### TASK INPUT

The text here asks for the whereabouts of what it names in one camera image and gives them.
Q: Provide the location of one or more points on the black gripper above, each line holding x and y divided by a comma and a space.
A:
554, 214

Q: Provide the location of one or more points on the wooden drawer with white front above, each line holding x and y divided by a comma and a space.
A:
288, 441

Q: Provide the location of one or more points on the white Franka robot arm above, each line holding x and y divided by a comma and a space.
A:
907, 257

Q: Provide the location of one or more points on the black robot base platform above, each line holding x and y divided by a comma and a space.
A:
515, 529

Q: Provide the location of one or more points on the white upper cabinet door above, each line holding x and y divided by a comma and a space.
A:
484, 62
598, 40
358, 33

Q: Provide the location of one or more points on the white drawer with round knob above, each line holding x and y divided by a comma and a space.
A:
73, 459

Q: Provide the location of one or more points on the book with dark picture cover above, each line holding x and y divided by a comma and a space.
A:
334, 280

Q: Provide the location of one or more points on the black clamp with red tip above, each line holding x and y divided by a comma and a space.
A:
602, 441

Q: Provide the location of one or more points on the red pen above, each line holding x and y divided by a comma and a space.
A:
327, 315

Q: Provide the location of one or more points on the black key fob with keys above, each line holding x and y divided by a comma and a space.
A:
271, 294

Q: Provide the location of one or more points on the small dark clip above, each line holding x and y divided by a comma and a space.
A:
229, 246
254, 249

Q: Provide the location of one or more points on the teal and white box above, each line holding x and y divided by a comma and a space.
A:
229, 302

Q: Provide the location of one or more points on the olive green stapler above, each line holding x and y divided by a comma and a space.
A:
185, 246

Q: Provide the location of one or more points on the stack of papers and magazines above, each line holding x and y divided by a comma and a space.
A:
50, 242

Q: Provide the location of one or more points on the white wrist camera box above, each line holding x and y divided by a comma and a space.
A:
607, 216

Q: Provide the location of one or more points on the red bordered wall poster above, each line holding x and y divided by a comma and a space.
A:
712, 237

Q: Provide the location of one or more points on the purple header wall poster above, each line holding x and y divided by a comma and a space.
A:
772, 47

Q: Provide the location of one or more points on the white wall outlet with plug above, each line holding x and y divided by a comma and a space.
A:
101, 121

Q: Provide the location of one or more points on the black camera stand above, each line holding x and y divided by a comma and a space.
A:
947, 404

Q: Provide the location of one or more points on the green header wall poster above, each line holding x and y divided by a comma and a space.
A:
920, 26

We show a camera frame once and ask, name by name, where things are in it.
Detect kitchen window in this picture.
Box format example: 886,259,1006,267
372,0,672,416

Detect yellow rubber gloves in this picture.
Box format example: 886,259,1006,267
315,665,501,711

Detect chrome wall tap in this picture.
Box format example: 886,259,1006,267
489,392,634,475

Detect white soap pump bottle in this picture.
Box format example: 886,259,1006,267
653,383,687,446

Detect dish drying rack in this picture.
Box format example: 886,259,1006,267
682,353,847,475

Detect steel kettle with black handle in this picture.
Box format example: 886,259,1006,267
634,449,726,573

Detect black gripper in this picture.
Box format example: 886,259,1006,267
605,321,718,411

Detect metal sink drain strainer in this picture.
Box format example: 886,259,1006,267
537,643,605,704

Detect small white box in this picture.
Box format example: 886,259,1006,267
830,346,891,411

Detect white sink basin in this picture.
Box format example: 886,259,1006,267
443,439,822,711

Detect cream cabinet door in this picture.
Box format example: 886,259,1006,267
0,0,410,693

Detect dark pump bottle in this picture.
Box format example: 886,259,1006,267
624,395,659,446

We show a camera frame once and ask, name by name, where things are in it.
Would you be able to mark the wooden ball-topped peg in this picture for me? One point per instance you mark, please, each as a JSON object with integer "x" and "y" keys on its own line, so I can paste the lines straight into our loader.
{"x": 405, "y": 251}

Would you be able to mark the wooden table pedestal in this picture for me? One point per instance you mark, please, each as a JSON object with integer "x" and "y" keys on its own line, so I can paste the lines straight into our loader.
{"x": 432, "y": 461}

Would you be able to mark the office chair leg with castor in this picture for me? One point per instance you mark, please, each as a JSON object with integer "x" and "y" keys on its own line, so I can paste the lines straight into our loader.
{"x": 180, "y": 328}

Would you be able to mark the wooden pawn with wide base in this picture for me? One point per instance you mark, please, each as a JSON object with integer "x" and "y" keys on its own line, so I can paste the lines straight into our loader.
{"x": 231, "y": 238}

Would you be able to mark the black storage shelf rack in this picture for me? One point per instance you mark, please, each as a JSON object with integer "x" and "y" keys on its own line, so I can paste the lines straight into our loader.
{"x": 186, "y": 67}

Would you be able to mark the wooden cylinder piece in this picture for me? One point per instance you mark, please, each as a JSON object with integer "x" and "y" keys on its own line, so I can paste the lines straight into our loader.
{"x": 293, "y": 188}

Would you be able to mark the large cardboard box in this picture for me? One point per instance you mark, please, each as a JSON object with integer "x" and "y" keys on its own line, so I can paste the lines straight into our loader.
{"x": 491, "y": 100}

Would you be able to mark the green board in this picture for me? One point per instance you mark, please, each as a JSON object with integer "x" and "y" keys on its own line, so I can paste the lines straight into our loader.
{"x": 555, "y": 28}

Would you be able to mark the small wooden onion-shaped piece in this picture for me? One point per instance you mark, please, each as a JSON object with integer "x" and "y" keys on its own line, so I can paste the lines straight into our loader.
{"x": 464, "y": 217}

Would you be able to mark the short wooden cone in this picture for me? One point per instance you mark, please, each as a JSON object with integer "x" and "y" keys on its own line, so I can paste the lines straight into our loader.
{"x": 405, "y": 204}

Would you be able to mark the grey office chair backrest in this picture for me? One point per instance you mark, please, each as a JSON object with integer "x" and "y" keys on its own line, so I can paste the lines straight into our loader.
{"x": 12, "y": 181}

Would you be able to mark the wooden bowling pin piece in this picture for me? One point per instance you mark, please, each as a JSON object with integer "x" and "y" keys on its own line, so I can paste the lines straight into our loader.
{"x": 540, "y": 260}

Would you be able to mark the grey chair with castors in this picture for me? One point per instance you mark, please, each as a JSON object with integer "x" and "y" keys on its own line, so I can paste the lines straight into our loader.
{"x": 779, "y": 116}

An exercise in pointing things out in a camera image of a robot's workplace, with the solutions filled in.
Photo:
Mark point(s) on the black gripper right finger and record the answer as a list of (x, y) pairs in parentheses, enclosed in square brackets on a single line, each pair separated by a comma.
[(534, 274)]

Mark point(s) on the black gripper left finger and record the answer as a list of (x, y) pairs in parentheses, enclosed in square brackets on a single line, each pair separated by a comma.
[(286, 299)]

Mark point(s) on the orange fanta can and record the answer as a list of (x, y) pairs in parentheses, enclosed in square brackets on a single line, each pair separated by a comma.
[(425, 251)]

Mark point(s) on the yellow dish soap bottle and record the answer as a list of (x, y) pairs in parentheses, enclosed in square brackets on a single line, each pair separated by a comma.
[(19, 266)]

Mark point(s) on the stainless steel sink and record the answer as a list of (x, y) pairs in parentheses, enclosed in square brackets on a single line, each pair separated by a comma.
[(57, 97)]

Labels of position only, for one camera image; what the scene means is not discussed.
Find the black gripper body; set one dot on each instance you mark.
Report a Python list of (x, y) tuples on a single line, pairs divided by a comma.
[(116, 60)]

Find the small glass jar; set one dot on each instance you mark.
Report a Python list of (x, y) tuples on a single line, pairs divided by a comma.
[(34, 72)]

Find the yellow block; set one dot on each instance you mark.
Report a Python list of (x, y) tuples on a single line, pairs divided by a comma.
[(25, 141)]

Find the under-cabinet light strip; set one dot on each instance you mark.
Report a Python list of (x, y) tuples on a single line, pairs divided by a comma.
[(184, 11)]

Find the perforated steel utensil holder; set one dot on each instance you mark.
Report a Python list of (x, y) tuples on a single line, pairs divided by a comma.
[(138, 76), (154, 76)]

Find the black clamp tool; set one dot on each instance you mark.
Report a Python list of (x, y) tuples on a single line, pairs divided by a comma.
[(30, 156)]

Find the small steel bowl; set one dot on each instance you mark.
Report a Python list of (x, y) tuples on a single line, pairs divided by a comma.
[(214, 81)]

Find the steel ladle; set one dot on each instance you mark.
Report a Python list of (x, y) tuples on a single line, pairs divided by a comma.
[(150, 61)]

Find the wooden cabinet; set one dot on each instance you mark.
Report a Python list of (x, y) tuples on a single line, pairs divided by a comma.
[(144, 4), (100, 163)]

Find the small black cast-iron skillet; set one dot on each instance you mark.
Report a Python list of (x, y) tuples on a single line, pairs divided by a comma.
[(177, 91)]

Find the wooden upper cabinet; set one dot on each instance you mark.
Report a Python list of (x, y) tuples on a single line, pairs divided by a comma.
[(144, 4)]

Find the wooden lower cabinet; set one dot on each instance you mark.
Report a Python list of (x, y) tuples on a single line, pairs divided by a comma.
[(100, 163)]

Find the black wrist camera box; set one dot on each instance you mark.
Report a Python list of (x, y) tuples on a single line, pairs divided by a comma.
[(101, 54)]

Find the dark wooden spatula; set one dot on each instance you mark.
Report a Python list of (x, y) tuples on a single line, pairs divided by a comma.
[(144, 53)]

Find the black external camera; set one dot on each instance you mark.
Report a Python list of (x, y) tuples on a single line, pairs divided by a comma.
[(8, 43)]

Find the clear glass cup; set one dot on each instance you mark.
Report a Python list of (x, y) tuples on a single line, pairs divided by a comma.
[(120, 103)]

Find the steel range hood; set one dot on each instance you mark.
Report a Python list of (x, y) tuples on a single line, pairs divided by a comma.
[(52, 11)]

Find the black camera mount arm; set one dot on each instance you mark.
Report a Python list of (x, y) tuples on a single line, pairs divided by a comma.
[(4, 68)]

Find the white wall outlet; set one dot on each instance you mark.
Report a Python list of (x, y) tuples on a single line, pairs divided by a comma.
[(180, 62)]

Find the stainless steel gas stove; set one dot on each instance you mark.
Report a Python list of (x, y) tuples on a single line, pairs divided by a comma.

######

Retype exactly, and only, the lines above from the one where "Would you be able to mark the grey chair" occurs up to and including the one where "Labels of position" occurs.

→ SOLUTION TO THIS TASK:
Would you be able to mark the grey chair with castors in this picture for me? One point per instance you mark, please, each as a JSON object with integer "x" and "y" keys on its own line, so I can paste the lines straight into our loader.
{"x": 779, "y": 116}

An exercise in pointing things out in a camera image of a robot's workplace, with the solutions filled in.
Photo:
Mark point(s) on the black gripper right finger and record the answer as a list of (x, y) pairs in parentheses, enclosed in square brackets on a single line, each pair separated by a comma.
[(534, 274)]

Mark point(s) on the black gripper left finger and record the answer as a list of (x, y) pairs in parentheses, enclosed in square brackets on a single line, each pair separated by a comma.
[(286, 299)]

Mark point(s) on the orange fanta can and record the answer as a list of (x, y) pairs in parentheses, enclosed in square brackets on a single line, each pair separated by a comma.
[(425, 251)]

Mark point(s) on the yellow dish soap bottle and record the answer as a list of (x, y) pairs in parentheses, enclosed in square brackets on a single line, each pair separated by a comma.
[(19, 266)]

Mark point(s) on the stainless steel sink and record the answer as a list of (x, y) pairs in parentheses, enclosed in square brackets on a single line, each pair separated by a comma.
[(57, 97)]

Labels of position only, for one camera image; what the scene means is not discussed.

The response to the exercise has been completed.